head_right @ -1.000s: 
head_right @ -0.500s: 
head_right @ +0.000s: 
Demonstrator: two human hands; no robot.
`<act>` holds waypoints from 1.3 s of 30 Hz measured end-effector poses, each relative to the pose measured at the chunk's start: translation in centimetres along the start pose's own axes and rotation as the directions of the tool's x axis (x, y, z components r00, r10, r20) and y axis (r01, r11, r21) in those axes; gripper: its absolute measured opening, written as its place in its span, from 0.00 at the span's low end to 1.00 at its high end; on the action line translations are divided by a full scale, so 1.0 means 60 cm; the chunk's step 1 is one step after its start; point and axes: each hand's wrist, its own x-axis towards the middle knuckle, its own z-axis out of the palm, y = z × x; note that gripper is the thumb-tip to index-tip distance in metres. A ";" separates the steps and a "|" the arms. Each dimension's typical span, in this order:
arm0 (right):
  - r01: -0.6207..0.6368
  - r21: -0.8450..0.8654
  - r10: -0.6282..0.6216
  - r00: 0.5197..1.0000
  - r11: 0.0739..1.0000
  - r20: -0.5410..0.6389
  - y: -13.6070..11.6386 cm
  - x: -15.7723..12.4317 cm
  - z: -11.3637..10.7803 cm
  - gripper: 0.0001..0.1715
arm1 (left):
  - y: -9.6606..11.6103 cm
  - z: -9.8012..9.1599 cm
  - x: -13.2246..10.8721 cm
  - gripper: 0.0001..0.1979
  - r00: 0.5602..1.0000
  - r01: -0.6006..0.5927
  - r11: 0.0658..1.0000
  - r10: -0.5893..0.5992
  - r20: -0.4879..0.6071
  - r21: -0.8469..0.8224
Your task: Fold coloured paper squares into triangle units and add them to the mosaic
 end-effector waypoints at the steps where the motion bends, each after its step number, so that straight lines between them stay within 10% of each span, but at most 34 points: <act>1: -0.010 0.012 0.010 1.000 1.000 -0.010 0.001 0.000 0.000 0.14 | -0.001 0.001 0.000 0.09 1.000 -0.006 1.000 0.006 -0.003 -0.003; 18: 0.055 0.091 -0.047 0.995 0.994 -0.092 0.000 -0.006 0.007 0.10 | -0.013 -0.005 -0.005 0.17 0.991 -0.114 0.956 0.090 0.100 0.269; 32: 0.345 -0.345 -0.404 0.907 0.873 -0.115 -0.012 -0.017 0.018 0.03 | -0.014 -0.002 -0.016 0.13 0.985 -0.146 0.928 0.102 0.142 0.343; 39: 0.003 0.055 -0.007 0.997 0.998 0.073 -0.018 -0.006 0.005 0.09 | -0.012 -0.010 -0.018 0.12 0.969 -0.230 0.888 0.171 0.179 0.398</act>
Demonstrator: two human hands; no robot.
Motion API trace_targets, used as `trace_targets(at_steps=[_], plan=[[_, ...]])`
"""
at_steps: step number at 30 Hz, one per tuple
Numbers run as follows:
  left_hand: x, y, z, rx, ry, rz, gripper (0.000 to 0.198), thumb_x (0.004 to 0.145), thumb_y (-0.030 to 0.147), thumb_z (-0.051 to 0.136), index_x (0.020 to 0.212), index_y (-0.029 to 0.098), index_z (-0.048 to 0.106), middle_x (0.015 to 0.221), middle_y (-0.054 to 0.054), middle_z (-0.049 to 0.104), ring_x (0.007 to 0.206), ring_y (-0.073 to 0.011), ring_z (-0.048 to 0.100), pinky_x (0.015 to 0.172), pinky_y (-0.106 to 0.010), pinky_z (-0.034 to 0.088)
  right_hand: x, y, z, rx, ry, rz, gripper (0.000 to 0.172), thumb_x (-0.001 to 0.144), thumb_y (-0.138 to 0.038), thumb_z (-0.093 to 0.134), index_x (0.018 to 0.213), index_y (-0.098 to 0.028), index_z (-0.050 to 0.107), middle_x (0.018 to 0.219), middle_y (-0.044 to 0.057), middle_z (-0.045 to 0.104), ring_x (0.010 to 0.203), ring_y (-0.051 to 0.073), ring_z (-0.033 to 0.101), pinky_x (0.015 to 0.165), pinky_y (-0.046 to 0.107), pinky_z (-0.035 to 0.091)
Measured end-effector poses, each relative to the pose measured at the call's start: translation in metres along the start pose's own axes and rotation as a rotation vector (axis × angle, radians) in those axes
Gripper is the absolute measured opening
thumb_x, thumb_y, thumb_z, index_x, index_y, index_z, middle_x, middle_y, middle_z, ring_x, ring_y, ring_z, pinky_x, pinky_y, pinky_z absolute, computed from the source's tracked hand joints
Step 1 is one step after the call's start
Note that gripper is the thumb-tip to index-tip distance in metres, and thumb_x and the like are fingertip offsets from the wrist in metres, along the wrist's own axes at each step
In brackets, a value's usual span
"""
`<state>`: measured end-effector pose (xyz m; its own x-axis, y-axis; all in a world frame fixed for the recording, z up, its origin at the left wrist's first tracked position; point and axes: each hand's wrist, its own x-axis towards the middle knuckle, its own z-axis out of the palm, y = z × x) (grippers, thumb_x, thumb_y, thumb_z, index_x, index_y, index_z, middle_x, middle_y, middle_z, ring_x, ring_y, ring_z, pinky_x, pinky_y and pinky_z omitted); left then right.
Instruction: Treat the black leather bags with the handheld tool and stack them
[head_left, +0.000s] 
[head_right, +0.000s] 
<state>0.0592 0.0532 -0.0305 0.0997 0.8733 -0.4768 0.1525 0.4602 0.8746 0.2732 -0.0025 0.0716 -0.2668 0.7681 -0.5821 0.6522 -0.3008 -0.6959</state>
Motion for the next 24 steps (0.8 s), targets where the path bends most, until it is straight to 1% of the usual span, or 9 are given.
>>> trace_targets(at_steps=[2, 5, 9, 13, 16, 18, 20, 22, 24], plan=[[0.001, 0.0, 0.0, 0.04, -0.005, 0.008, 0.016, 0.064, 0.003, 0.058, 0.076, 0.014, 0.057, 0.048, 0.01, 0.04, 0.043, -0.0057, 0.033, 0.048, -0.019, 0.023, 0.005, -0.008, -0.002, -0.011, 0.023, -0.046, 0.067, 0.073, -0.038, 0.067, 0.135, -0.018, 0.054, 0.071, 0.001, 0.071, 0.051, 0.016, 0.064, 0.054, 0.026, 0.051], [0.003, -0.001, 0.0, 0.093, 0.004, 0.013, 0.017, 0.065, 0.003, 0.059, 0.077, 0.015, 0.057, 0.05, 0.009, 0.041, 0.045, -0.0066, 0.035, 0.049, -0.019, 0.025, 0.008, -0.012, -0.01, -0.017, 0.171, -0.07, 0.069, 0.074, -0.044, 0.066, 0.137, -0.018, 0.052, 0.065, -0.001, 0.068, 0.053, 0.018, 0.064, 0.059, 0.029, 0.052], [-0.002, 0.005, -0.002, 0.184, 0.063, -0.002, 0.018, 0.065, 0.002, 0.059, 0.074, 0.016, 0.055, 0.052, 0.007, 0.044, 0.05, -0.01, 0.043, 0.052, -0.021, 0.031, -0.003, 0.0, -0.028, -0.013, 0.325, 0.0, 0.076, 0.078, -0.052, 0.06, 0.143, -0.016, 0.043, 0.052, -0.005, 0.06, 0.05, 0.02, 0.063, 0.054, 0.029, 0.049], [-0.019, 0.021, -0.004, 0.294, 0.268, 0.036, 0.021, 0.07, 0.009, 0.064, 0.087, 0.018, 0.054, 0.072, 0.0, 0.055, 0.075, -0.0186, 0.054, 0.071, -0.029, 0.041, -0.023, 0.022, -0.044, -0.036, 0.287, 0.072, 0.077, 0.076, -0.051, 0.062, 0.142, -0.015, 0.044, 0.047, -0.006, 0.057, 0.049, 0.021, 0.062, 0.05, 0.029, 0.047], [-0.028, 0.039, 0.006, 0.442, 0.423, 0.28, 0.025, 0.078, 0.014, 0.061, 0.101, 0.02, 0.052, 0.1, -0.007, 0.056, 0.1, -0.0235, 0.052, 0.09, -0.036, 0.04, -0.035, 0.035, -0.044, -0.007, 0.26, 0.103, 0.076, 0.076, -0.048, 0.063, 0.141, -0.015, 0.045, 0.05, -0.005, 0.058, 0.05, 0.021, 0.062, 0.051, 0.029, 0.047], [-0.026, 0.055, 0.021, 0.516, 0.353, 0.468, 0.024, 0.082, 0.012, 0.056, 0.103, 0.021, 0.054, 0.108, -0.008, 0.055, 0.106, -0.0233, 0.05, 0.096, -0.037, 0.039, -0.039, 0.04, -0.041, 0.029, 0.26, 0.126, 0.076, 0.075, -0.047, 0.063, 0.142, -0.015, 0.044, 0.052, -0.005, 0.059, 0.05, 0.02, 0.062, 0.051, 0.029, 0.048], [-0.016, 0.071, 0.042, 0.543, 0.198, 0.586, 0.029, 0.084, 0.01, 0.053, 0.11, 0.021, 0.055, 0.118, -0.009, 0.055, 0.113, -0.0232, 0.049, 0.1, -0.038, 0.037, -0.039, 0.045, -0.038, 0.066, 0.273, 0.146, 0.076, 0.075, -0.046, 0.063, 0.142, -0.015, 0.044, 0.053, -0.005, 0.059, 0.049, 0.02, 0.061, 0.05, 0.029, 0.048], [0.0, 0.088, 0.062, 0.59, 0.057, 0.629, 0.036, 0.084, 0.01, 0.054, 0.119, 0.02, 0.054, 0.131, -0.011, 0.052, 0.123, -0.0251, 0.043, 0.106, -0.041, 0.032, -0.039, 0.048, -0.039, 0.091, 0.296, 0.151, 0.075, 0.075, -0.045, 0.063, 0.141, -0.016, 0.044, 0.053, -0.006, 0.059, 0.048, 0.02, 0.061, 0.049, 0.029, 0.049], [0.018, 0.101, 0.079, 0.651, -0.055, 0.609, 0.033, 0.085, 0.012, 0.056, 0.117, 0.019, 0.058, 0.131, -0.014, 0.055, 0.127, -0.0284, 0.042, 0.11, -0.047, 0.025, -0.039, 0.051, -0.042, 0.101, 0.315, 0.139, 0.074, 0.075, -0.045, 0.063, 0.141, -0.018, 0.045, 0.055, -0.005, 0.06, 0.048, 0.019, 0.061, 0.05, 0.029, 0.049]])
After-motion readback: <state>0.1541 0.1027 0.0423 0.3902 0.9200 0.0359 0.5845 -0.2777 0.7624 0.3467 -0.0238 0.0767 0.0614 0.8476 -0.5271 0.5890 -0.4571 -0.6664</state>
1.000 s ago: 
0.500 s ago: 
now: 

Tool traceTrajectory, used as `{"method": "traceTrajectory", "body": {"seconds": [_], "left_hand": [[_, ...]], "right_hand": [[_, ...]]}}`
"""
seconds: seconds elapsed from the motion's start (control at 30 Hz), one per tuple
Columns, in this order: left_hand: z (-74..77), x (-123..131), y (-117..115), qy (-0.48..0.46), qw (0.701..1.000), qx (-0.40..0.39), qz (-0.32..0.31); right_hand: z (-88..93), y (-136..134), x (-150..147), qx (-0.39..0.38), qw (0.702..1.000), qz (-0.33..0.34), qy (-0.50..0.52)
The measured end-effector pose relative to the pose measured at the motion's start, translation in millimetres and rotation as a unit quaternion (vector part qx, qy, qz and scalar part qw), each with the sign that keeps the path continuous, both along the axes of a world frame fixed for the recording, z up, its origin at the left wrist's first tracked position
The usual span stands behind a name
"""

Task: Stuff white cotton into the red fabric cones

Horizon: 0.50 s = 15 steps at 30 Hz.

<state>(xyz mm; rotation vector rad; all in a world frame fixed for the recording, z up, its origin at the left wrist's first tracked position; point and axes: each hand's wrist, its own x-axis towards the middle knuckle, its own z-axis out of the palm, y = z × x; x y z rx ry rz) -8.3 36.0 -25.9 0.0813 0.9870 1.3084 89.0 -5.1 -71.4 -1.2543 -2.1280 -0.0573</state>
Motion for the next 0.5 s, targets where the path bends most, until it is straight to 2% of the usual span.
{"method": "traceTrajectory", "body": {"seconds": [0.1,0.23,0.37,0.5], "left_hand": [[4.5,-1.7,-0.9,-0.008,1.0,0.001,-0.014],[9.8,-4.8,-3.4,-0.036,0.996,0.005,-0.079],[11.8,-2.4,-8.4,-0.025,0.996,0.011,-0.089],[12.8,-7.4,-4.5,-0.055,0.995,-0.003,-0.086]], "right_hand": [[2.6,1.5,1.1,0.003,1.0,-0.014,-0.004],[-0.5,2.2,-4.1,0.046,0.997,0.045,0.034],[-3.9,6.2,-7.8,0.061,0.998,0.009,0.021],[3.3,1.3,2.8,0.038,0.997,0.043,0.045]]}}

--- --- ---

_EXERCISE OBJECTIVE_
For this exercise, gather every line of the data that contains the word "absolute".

_TASK RESULT_
`<act>` holds waypoints from 1.3 s of 30 Hz measured end-effector poses, each relative to the pose measured at the chunk's start: translation in centimetres along the start pose's own axes and rotation as the directions of the tool's x axis (x, y, z components r00, r10, r20) and y axis (r01, r11, r21) in those axes; gripper: its absolute measured opening, written as its place in its span, from 0.00 at the span's low end to 1.00 at its high end; on the action line translations are divided by a full scale, so 1.0 means 60 cm; the chunk's step 1 is one step after its start; point and axes: each hand's wrist, its own x-axis towards the middle knuckle, its own z-axis out of the palm, y = z × x; note that gripper is the thumb-tip to index-tip distance in metres. A ";" separates the steps and a "|" the arms. Each dimension's typical span, in this order:
Gripper is the absolute measured opening
thumb_x, thumb_y, thumb_z, index_x, index_y, index_z, middle_x, middle_y, middle_z, ring_x, ring_y, ring_z, pinky_x, pinky_y, pinky_z absolute, computed from the source's tracked hand joints

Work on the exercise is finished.